American Rifleman by Rick Hacker 6/22/2024

Back in the 1980s, when Cowboy Action Shooting was just getting started, I attended one of the first matches held at Norco, Calif., in a dual role of gunwriter and competitor; when I wasn’t shooting with a pair of Single Action Armys, I was shooting with a Canon camera. During the competition, one of the shooter’s wives—seeing a double buscadero rig around my waist and a long lens camera around my neck and obviously under the mistaken impression that I must know something—approached me with a question.

“My husband,” she said, pointing to one of the shootists blazing away with a brace of Ruger Vaqueros, “has spent a fortune on his competition guns, but we don’t have a pistol for our home defense. What would you recommend we should get?”

“He’s using them right now,” I replied, referencing the two Vaqueros.

It took a moment for my comment to register, but then she got it. “Oh,” she said, matter-of-factly.

Many of today’s otherwise-experienced shooters and their families do not take the single-action revolver seriously as a home-defense gun, even those who use them regularly for plinking or competition. Yet for more than 100 years—until the early 20th century, when double actions and semi-automatics began making inroads as sidearm considerations—the single-action revolver was the obvious choice for a multiple-shot, close-range, home-defense arm. Shotguns and rifles often penetrated more than their intended targets, traveling through walls, neighboring dwellings and other objects that weren’t meant to be hit.

You can be sure that when those legendary lawmen of yesteryear, such as Wyatt Earp, Pat Garrett and Bill Tilghman, weren’t wearing their sixguns in pursuit of—or defense from—outlaws, they may have unbuckled their gunbelts at home, but still kept their single-actions close at hand, on tabletops, in desk drawers or by their bedstands at night. That habit served them well, as Earp and Bat Masterson, for example, died of natural causes, as did “Texas” John Slaughter and other frontier gunmen who made the single-action revolver a welcomed houseguest.

That same mindset is just as viable today, even with the proliferation of semi-automatics and double-action revolvers geared for EDC and home defense. Why shouldn’t the single-action also be a feasible consideration? In some ways, it could even be better choice. If a person is comfortable, competent and skilled in using a single-action, that makes it an obvious option. For another thing, the single-action revolver is among the safest of all handgun platforms: unless someone manually cocks the hammer and pulls it all the way back to full cock (assuming it is resting over an empty chamber if it doesn’t have a transfer bar system) and then physically pulls the trigger, there is absolutely no way the gun can fire. With the hammer down, it is simply an inert piece of steel.

In addition, unlike many semi-automatics, the single-action revolver is not ammunition-sensitive, nor are there any worries about “magazine spring fatigue.” Plus, with a single-action revolver, there can be no failures to feed or “stovepiped” rounds.

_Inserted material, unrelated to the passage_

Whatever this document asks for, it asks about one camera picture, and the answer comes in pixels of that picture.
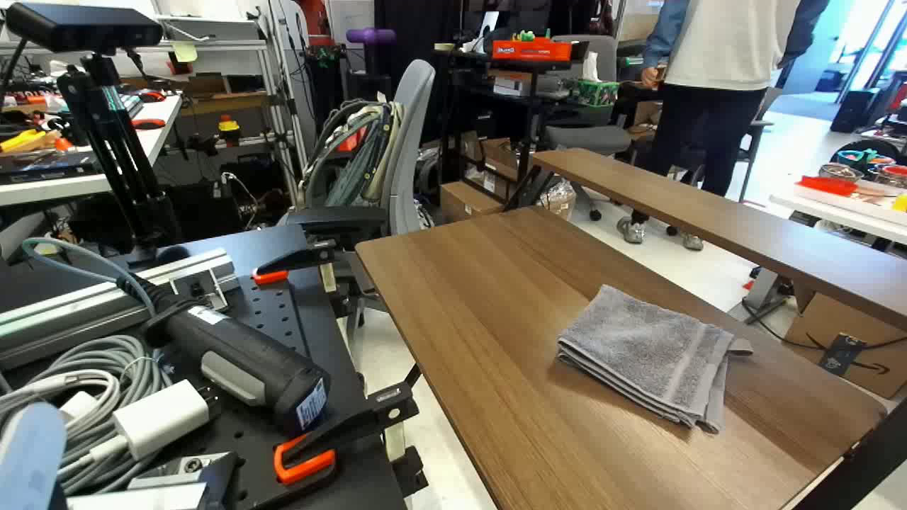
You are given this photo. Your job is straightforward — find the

Another factor to consider—especially for those with weak hands—is that many double-actions are extremely difficult to fire in their double-action mode (often requiring an 8- to 10-lb. trigger pull), but a single-action generally has a 3½ to 5-lb. trigger. The only drawback is that, with a stiff mainspring, a weak-handed person may require two hands to cock a single-action hammer, but a competent gunsmith can easily lighten this up, and the task can often be done at home by the simple addition of a Wolff mainspring.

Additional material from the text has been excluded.